Clima, Presidente COP30: “conferenze troppo astratte, collegarle di più alla realtà”

Presidente COP30: “faremo del nostro meglio per collegare l'astrazione di questi negoziati e le decisioni della COP alla vita reale"

Il Presidente brasiliano della prossima conferenza sul clima delle Nazioni Unite (COP30) ha riconosciuto i “limiti” delle COP, dove circa 200 Paesi si danno battaglia per quindici giorni ogni anno per negoziare testi che alla fine sono considerati troppo astratti. “Abbiamo bisogno di una nuova era che vada oltre i negoziati: dobbiamo contribuire a mettere in pratica ciò che abbiamo deciso”, ha scritto il Presidente della COP30, André Corrêa do Lago, in una lettera inviata ai Paesi del mondo in vista del grande incontro annuale sul clima che si terrà a novembre. “Faremo del nostro meglio per collegare l’astrazione di questi negoziati e le decisioni della COP alla vita reale. Perché a volte c’è una certa percezione che queste cose non portino i risultati necessari”, ha spiegato ai giornalisti.

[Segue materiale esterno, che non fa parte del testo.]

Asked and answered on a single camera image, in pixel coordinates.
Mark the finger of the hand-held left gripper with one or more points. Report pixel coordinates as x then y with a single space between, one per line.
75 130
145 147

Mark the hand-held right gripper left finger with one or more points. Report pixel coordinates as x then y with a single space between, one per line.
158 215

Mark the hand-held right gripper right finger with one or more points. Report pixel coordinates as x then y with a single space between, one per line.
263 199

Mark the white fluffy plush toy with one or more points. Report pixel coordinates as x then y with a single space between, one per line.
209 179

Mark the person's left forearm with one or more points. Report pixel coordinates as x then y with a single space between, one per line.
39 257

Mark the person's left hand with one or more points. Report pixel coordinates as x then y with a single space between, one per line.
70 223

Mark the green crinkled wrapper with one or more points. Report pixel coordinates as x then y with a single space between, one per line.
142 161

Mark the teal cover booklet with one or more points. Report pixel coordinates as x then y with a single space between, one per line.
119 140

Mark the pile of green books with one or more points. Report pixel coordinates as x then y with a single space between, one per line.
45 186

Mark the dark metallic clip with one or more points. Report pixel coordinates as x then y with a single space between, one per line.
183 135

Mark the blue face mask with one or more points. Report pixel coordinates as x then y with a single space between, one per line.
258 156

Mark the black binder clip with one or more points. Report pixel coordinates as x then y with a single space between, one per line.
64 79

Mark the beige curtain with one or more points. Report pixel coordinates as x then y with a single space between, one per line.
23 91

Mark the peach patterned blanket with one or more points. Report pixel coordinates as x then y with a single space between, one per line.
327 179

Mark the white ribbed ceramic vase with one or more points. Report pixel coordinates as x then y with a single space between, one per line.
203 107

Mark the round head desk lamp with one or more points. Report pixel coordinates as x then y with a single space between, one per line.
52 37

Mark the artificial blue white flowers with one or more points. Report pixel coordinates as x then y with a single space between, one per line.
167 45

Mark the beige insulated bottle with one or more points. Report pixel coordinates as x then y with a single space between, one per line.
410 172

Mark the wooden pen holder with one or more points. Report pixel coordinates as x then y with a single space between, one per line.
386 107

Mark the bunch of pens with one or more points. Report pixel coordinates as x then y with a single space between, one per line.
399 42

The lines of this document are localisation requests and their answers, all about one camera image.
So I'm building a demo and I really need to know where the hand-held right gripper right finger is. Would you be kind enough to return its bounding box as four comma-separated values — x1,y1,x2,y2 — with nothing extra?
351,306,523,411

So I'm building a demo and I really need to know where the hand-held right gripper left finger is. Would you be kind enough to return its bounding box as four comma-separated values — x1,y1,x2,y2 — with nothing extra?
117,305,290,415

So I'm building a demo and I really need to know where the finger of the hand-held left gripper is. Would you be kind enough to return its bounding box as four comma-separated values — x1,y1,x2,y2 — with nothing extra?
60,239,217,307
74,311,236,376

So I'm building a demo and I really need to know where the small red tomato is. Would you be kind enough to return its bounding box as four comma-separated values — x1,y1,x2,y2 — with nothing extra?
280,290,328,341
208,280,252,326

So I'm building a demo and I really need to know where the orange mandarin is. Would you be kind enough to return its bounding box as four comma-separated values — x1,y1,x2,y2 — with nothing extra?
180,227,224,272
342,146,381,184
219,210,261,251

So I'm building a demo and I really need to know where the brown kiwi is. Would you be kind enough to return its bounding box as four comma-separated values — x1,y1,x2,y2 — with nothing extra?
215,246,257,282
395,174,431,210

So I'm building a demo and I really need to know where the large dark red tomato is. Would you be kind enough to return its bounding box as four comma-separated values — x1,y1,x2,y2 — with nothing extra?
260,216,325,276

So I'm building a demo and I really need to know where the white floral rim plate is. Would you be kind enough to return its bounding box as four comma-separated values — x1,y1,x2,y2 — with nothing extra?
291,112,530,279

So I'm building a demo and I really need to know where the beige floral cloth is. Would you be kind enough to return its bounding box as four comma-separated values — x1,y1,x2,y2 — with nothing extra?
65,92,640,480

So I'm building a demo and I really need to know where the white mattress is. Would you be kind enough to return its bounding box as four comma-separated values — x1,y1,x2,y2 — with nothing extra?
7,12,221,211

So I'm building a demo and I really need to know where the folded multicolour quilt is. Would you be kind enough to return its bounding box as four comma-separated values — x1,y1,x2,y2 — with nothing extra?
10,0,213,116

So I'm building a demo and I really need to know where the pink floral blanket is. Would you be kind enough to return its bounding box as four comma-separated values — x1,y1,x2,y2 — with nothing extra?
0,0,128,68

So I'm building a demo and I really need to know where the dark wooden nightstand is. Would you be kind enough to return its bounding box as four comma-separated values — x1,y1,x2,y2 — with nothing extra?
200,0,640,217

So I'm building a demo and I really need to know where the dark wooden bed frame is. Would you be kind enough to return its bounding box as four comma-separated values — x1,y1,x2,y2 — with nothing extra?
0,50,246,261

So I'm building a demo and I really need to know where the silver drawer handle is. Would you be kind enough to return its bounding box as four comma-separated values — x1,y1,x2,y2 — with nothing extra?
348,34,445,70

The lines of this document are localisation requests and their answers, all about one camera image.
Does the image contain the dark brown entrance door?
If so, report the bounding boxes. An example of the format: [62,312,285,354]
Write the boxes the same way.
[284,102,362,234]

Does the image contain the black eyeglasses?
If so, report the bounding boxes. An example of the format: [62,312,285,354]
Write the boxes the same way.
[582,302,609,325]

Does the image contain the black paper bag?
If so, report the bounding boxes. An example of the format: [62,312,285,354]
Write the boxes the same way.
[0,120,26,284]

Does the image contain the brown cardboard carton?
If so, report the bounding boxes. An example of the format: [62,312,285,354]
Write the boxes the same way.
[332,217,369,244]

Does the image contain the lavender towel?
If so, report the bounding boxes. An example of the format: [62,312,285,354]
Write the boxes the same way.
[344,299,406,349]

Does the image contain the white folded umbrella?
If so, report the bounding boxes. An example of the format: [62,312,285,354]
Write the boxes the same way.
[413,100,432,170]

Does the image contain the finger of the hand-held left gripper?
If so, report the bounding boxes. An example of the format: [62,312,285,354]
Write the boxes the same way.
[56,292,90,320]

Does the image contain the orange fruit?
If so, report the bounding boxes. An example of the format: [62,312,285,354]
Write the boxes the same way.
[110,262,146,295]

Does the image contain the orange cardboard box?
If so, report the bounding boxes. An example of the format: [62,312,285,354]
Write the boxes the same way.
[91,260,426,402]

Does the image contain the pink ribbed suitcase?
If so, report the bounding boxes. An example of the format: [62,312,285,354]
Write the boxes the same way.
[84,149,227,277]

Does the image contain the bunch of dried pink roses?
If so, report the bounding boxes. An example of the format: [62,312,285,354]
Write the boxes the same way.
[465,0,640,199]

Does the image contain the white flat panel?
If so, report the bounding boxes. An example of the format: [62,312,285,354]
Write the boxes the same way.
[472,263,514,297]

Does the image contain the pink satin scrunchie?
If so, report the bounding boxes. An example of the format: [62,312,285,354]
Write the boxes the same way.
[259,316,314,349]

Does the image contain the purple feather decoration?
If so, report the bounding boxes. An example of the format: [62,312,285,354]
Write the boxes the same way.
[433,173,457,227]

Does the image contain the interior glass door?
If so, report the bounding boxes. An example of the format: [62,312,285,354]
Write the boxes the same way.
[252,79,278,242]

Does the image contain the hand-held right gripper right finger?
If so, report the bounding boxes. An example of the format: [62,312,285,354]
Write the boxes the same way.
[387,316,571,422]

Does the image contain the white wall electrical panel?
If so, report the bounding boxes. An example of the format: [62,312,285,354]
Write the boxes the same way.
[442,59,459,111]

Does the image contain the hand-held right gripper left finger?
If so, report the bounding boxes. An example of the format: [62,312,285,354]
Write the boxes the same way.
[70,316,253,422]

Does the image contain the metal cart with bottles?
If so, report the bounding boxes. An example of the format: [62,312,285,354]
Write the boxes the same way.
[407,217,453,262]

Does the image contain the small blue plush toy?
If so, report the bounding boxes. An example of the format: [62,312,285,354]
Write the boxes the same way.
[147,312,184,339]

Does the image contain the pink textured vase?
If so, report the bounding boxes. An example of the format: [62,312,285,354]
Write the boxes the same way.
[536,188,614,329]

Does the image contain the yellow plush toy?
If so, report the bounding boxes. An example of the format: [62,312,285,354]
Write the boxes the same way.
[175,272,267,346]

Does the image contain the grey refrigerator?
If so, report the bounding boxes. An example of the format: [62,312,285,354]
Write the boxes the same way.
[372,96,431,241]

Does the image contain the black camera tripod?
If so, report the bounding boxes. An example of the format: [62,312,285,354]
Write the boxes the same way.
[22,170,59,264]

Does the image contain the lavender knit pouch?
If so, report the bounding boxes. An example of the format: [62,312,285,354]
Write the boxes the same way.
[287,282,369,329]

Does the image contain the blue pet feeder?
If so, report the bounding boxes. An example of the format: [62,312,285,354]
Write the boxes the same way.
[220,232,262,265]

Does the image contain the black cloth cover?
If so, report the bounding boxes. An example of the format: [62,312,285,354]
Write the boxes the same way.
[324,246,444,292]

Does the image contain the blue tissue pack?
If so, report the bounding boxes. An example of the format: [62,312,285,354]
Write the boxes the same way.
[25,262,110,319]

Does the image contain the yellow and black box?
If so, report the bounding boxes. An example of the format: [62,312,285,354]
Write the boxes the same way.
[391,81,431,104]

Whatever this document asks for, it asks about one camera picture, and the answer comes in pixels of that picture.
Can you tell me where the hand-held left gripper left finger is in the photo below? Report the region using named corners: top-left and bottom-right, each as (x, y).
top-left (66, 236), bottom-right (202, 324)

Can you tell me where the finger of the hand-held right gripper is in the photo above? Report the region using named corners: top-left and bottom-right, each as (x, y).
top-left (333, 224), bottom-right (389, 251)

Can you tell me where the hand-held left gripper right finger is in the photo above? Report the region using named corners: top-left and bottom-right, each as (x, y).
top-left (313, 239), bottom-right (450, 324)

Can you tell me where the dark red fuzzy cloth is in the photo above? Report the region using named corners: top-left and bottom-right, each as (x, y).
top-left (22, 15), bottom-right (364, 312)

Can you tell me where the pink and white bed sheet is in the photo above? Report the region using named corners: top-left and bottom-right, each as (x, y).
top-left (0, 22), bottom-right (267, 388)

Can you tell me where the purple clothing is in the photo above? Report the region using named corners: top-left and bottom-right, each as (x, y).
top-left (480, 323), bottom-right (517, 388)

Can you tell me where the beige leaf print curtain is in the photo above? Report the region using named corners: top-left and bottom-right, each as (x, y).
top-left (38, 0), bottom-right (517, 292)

Corrêa do Lago ha sottolineato i “limiti” delle istituzioni create dalla Convenzione delle Nazioni Unite sui cambiamenti climatici – che organizza le COP – e dell’Accordo di Parigi in termini di messa in pratica delle decisioni. “Il cambiamento climatico è diventato una questione trasversale, ma le istituzioni se ne occupano in modo molto mirato. La nostra idea è quindi quella di tenere maggiormente conto delle questioni climatiche in altre dimensioni”, ha dichiarato.

Contesto internazionale difficile per la COP30

Alla COP30, che si terrà dal 10 al 21 novembre a Belem, una città portuale in Amazzonia, le nazioni misureranno le ambizioni delle loro roadmap climatiche per il 2035, che dovranno pubblicare entro quella data. Ma il contesto non è favorevole, con l’annunciato ritiro degli Stati Uniti dall’Accordo di Parigi e la nuova priorità del bilancio europeo per la difesa. “Il contesto internazionale è molto difficile per i negoziati”, mentre le decisioni devono essere prese per consenso, ha riconosciuto l’ambasciatore brasiliano. “Vediamo quindi come accelerare ciò che abbiamo già deciso”, ha esortato André Corrêa do Lago. Nella sua lettera, l’ambasciatore fa diversi riferimenti al concetto di “mutirão”, derivato da una parola indigena, che designa “una comunità che si riunisce per lavorare a un compito comune”. “Unitevi al nostro mutirão globale. L’umanità ha bisogno di voi”, ha esortato i leader di ‘finanza, autorità locali, settore privato, società civile, ricerca e tecnologia’.

La presidenza della COP30 vuole anche riunire un “circolo di presidenze” delle precedenti edizioni – dalla COP21 alla COP30 – e riunire i leader indigeni.